Re: [PATCH net-next] udp: under rx pressure, try to condense skbs
From: Eric Dumazet Date: Wed, 07 Dec 2016 09:19:33 -0800 > From: Eric Dumazet > > Under UDP flood, many softirq producers try to add packets to > UDP receive queue, and one user thread is burning one cpu trying > to dequeue packets as fast as possible. > > Two parts of the per packet cost are : > - copying payload from kernel space to user space, > - freeing memory pieces associated with skb. > > If socket is under pressure, softirq handler(s) can try to pull in > skb->head the payload of the packet if it fits. > > Meaning the softirq handler(s) can free/reuse the page fragment > immediately, instead of letting udp_recvmsg() do this hundreds of usec > later, possibly from another node. > > > Additional gains : > - We reduce skb->truesize and thus can store more packets per SO_RCVBUF > - We avoid cache line misses at copyout() time and consume_skb() time, > and avoid one put_page() with potential alien freeing on NUMA hosts. > > This comes at the cost of a copy, bounded to available tail room, which > is usually small. (We might have to fix GRO_MAX_HEAD which looks bigger > than necessary) > > This patch gave me about 5 % increase in throughput in my tests. > > skb_condense() helper could probably used in other contexts. > > Signed-off-by: Eric Dumazet This is isolated to UDP, and would be easy to revert if it causes problems.

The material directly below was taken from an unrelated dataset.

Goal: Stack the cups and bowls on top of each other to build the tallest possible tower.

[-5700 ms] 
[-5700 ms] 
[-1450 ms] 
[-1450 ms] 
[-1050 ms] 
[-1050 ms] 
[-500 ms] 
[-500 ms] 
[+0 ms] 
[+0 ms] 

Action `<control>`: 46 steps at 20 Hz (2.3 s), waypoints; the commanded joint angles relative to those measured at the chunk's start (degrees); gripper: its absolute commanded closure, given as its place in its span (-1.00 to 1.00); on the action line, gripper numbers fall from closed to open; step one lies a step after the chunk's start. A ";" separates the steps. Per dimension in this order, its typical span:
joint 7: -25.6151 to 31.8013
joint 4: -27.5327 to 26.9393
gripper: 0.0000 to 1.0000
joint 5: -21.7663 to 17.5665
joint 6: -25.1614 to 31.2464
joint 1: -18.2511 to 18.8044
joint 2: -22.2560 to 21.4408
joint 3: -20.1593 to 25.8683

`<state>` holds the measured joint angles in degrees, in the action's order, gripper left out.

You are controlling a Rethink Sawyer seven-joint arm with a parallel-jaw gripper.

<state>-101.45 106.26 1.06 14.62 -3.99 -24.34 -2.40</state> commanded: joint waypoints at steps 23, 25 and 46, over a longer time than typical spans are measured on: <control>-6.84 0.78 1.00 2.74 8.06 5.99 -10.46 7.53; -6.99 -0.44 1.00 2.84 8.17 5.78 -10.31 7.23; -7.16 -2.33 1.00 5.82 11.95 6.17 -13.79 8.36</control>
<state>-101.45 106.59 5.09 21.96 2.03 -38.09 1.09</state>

So applied, thanks Eric.
Re: [PATCH net-next] udp: under rx pressure, try to condense skbs
On Thu, 2016-12-08 at 07:36 -0800, Rick Jones wrote: > On 12/08/2016 07:30 AM, Eric Dumazet wrote: > > On Thu, 2016-12-08 at 10:46 +0100, Jesper Dangaard Brouer wrote: > > > >> Hmmm... I'm not thrilled to have such heuristics, that change memory > >> behavior when half of the queue size (sk->sk_rcvbuf) is reached. > > > > Well, copybreak drivers do that unconditionally, even under no stress at > > all, you really should complain then. > > Isn't that behaviour based (in part?) on the observation/belief that it > is fewer cycles to copy the small packet into a small buffer than to > send the larger buffer up the stack and have to allocate and map a > replacement? If properly done yes ;) Some drivers do a copybreak, but throw away the original page frag and reallocates a fresh one anyway. Like if you have a PAGE_SIZE=65536, it is split in ~32 frags, and drivers might not bother trying to reuse 1 frag.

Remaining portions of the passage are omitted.